── EXCERPTED DATA ──
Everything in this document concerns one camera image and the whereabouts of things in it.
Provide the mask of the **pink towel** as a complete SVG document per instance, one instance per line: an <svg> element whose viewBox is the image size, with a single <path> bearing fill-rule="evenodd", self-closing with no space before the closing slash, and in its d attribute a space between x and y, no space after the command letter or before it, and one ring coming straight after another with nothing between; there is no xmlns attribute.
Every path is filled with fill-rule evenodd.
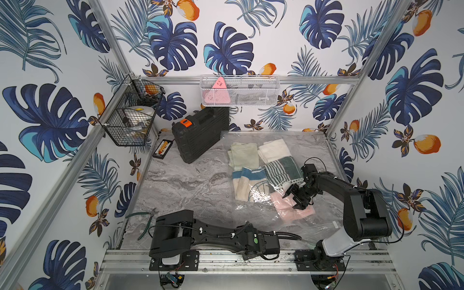
<svg viewBox="0 0 464 290"><path fill-rule="evenodd" d="M304 210L294 209L293 206L296 205L296 202L291 199L290 196L283 198L283 195L280 192L273 192L270 197L278 215L285 222L304 219L315 214L315 210L311 205Z"/></svg>

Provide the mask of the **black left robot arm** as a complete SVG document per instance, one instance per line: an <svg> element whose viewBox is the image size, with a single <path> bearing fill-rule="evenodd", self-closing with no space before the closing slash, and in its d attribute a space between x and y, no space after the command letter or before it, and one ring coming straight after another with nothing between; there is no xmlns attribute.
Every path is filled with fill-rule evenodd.
<svg viewBox="0 0 464 290"><path fill-rule="evenodd" d="M250 222L236 228L210 225L194 218L194 211L181 210L156 219L149 257L171 258L196 246L208 246L240 254L247 261L279 255L281 240L301 241L302 237L294 233L260 231Z"/></svg>

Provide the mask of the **cream and teal towel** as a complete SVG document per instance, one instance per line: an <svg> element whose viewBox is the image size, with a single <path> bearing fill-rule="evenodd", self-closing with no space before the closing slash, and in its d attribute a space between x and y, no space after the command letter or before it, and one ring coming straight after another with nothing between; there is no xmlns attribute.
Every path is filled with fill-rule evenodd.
───
▶ TO DO
Of the lines above, copy each one that contains the word "complete".

▶ ANSWER BOX
Provide the mask of the **pink towel** as a complete SVG document per instance, one instance per line: an <svg> element whose viewBox is the image size, with a single <path> bearing fill-rule="evenodd", self-closing with no space before the closing slash, and in its d attribute a space between x and y, no space after the command letter or before it, and one ring coming straight after another with nothing between; there is no xmlns attribute.
Provide the mask of the **black left robot arm** as a complete SVG document per instance, one instance per line: an <svg> element whose viewBox is the image size, with a single <path> bearing fill-rule="evenodd", self-closing with no space before the closing slash, and in its d attribute a space between x and y, no space after the command letter or before it, and one ring coming straight after another with nothing between; there is no xmlns attribute.
Provide the mask of the **cream and teal towel** as a complete SVG document per instance, one instance per line: an <svg> element whose viewBox is the image size, with a single <path> bearing fill-rule="evenodd", self-closing with no space before the closing slash, and in its d attribute a space between x and y, no space after the command letter or before it, and one ring coming straight after another with nothing between; there is no xmlns attribute.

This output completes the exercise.